ACTION ITEM:
Could you write out the opening lines of the data, word for word, stopping after the line that contains "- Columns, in"?

DATA SHOWN:
= = = = =
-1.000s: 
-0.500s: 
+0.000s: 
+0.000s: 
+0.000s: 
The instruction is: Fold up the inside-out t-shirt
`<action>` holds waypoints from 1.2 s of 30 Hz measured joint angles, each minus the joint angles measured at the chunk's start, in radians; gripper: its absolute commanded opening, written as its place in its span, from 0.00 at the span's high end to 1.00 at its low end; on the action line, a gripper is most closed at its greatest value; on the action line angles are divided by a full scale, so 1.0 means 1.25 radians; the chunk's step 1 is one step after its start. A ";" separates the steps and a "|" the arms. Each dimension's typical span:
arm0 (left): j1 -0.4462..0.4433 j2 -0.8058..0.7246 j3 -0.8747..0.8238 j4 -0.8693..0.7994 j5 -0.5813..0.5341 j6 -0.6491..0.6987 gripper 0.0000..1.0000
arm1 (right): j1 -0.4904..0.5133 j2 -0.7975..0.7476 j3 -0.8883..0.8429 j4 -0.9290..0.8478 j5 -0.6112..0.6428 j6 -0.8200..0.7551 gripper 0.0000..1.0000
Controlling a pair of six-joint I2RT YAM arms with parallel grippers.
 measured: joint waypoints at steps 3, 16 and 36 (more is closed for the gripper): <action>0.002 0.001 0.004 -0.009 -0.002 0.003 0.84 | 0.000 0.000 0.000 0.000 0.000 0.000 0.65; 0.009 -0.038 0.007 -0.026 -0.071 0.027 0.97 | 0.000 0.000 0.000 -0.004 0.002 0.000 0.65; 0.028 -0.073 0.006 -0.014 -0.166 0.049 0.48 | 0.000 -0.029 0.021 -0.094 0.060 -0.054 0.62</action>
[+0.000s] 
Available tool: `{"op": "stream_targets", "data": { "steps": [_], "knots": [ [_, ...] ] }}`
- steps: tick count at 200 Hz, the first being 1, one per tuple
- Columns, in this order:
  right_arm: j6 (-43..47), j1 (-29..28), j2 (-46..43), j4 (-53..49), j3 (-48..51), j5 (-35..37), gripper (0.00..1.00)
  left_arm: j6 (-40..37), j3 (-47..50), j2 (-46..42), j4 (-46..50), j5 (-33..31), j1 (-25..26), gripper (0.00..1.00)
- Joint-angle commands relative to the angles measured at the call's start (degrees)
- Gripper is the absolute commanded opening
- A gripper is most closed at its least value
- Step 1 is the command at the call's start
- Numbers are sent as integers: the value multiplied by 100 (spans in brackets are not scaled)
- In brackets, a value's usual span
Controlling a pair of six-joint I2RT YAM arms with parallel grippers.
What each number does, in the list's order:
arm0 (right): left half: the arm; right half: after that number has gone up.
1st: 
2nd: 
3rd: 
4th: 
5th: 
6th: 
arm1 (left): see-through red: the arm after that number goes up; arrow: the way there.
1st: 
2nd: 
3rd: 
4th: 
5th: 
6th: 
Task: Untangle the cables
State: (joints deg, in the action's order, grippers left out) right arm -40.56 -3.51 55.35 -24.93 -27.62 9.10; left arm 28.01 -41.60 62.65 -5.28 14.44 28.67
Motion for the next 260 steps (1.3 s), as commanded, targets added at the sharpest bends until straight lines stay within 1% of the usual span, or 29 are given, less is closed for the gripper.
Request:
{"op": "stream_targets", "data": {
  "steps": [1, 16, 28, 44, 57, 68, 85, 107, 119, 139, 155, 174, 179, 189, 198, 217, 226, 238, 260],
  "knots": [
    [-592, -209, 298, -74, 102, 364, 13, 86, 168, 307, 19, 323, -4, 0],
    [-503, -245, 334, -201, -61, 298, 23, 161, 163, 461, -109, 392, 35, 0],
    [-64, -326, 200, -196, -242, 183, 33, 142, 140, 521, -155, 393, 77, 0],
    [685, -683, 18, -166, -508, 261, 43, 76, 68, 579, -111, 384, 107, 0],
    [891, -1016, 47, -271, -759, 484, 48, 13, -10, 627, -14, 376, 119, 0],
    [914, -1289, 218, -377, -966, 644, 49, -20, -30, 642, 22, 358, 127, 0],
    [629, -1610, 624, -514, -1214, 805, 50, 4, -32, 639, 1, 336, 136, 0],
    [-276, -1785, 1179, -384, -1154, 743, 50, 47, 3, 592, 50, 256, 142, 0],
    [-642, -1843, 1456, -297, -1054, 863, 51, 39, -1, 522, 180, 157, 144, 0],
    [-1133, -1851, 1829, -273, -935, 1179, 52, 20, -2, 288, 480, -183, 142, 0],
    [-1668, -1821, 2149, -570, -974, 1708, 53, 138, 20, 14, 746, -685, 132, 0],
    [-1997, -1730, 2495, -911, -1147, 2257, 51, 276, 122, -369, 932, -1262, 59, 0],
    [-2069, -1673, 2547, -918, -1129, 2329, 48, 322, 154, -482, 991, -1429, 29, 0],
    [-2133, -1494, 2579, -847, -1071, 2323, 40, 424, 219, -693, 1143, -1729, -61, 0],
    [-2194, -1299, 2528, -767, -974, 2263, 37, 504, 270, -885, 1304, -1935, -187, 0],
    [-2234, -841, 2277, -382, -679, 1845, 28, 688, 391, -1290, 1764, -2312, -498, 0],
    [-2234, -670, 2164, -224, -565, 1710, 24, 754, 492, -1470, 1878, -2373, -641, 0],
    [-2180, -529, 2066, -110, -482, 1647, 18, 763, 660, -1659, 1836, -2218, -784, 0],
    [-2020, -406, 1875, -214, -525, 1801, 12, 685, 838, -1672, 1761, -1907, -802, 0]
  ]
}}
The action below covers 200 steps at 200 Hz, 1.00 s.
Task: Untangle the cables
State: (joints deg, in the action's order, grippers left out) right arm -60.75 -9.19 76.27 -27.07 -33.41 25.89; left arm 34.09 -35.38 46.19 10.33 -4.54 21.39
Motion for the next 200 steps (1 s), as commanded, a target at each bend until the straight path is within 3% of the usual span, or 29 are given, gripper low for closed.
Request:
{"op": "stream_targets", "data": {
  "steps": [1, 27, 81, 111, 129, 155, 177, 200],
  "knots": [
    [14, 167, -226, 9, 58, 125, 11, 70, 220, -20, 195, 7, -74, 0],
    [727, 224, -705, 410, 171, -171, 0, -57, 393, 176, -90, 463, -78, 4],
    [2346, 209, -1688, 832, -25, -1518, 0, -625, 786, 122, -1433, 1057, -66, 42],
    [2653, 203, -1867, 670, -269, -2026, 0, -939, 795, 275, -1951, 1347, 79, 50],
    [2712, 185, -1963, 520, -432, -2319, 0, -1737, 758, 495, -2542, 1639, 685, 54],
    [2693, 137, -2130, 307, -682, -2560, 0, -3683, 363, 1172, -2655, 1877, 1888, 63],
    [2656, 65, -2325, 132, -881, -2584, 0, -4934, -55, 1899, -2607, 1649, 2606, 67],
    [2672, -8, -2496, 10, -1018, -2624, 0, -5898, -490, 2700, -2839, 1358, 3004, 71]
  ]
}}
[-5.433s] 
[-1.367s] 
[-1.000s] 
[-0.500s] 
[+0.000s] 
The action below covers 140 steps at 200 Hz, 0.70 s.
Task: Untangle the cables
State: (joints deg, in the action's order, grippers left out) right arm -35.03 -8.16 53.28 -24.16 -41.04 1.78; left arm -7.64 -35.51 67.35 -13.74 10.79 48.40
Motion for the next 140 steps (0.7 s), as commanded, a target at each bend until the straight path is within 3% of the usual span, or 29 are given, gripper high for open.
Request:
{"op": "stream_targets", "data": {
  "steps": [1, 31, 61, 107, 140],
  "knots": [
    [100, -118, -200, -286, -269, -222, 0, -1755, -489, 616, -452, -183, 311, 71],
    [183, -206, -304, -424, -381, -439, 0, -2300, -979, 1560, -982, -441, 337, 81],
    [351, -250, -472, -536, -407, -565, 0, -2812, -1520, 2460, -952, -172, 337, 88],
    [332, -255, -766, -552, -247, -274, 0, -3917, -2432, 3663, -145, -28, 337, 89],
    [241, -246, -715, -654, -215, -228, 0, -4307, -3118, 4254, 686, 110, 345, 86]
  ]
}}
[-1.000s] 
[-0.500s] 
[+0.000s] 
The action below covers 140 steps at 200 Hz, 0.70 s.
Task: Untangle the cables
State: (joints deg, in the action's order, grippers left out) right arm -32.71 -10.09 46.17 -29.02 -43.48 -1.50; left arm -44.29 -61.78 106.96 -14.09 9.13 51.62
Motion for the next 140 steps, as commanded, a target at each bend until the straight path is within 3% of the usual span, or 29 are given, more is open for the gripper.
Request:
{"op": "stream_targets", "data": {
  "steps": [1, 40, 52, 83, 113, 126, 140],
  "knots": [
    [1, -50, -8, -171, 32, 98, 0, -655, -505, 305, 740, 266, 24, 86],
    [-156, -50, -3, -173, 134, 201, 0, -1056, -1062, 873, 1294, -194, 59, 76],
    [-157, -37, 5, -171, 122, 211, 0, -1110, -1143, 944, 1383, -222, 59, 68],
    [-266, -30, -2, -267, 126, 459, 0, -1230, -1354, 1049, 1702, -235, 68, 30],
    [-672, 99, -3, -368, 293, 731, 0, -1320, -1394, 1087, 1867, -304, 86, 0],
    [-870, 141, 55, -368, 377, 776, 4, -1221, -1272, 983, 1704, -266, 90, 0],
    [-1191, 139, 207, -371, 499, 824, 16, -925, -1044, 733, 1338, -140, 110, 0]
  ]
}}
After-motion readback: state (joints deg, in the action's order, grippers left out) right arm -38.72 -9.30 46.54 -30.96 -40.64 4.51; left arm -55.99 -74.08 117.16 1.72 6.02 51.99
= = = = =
SOLUTION TO THE EXERCISE:
-1.000s: 
-0.500s: 
+0.000s: 
+0.000s: 
+0.000s: 
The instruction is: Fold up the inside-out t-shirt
`<action>` holds waypoints from 1.2 s of 30 Hz measured joint angles, each minus the joint angles measured at the chunk's start, in radians; gripper: its absolute commanded opening, written as its place in its span, from 0.00 at the span's high end to 1.00 at its low end; on the action line, a gripper is most closed at its greatest value; on the action line angles are divided by a full scale, so 1.0 means 1.25 radians; the chunk's step 1 is one step after its start. A ";" separates the steps and a "|" the arms. Each dimension's typical span:
arm0 (left): j1 -0.4462..0.4433 j2 -0.8058..0.7246 j3 -0.8747..0.8238 j4 -0.8693..0.7994 j5 -0.5813..0.5341 j6 -0.6491..0.6987 gripper 0.0000..1.0000
arm1 (right): j1 -0.4904..0.5133 j2 -0.7975..0.7476 j3 -0.8883..0.8429 j4 -0.9290..0.8478 j5 -0.6112..0.6428 j6 -0.8200..0.7551 gripper 0.0000..1.0000
Controlling a pair of six-joint I2RT YAM arms with parallel grippers.
 measured: joint waypoints at steps 3, 16 and 36 (more is closed for the gripper): <action>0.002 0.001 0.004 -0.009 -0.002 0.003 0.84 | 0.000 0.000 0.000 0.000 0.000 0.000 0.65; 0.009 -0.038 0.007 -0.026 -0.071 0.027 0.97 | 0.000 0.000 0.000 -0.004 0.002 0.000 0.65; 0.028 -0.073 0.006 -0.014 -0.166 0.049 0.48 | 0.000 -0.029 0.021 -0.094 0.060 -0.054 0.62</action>
[+0.000s] 
Available tool: `{"op": "stream_targets", "data": { "steps": [_], "knots": [ [_, ...] ] }}`
- steps: tick count at 200 Hz, the first being 1, one per tuple
- Columns, in this order:

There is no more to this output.